### WORK ORDER
Scan the records for "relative" and copy each line that contains it.

### MATERIAL PROVIDED
***
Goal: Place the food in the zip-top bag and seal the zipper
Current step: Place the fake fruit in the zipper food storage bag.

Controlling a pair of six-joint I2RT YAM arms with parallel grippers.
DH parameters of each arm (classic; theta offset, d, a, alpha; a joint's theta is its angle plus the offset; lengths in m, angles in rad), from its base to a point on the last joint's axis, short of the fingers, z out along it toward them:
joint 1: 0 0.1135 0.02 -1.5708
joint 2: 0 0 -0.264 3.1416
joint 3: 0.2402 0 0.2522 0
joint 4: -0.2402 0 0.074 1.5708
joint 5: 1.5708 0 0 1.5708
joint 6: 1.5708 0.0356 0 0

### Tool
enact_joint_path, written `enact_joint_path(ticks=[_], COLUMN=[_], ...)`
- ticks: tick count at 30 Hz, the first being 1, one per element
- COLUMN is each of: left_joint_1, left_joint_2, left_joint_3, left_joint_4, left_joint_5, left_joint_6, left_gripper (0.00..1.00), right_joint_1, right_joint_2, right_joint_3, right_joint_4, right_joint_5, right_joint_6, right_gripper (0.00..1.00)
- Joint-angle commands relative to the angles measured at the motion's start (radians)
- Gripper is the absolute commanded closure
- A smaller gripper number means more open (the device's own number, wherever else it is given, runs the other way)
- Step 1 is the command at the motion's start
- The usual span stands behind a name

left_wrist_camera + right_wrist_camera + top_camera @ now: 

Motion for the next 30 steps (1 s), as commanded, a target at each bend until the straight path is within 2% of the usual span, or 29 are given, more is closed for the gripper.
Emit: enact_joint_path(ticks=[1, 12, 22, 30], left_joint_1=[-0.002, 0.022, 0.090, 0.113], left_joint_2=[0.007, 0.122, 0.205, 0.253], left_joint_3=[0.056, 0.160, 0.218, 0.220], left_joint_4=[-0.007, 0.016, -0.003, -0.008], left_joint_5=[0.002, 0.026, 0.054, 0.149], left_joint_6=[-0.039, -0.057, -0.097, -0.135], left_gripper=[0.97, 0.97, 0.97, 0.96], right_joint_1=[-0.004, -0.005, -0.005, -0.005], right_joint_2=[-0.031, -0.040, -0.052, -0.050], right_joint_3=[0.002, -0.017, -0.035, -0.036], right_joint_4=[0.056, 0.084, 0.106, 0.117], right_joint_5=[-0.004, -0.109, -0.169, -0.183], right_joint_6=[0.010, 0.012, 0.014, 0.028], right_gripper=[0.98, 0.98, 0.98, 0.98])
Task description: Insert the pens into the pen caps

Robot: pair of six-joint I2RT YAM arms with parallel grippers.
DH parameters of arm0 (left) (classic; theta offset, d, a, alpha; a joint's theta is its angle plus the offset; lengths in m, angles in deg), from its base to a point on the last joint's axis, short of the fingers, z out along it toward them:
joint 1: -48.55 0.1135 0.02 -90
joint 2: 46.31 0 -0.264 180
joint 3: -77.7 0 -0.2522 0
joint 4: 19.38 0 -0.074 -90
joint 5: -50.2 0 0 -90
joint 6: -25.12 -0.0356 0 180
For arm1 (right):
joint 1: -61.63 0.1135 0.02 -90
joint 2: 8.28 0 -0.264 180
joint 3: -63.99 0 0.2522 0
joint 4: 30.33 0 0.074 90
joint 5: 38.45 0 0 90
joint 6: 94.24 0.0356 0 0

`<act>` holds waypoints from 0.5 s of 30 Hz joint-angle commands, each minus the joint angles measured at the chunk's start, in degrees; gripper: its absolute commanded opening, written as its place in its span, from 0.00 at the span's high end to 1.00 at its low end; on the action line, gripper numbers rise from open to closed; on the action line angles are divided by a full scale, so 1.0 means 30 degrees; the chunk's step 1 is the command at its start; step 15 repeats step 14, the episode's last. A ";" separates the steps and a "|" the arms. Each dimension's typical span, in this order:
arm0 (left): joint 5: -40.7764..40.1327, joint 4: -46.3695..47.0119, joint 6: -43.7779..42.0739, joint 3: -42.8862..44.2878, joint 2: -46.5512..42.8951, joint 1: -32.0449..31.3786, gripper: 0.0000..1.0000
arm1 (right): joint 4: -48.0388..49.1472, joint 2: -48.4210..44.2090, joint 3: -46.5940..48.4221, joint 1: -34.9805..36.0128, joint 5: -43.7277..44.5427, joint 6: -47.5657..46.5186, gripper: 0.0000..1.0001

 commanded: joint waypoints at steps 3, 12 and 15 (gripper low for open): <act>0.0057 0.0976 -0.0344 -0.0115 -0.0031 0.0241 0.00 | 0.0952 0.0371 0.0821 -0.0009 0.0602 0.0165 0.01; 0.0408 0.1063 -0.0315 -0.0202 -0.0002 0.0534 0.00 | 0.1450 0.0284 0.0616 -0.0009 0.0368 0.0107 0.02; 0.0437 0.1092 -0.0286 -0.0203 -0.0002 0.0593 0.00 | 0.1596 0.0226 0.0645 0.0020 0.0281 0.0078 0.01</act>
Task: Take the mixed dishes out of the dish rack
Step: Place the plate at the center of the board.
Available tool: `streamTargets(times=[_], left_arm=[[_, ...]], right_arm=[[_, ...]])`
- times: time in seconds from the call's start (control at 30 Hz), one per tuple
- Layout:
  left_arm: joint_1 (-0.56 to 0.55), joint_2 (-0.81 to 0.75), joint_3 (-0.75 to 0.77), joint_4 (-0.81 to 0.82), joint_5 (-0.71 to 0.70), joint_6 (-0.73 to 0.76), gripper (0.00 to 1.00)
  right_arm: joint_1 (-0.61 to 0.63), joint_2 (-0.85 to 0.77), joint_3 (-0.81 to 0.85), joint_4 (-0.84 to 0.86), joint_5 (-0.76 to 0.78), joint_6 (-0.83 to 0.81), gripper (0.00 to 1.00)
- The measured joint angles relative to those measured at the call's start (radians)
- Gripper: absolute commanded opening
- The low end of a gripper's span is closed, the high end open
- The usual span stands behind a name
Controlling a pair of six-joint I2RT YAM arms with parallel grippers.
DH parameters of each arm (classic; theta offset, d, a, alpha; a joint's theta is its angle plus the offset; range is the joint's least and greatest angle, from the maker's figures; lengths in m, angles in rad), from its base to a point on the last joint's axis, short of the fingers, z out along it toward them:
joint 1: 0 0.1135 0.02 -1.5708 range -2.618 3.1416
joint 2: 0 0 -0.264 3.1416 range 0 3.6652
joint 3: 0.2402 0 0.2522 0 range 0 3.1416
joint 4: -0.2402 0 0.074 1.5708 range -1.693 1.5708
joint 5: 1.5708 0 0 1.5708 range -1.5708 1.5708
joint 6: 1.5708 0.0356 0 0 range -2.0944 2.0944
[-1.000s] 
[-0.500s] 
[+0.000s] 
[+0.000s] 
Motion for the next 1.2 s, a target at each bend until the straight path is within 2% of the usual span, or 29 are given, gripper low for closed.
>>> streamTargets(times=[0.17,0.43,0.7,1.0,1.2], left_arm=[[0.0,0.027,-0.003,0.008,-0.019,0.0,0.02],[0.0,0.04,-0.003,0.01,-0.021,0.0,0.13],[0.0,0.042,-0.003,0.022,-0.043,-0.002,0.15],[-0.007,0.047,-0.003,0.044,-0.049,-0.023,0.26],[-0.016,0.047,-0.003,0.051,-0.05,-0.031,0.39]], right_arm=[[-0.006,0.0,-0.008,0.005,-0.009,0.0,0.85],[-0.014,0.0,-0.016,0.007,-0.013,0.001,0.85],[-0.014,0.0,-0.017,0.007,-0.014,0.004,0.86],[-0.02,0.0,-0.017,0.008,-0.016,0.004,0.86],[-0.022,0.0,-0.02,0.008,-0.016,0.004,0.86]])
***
### ANSWER
- Joint-angle commands relative to the angles measured at the motion's start (radians)
- The measured joint angles relative to those measured at the call's start (radians)

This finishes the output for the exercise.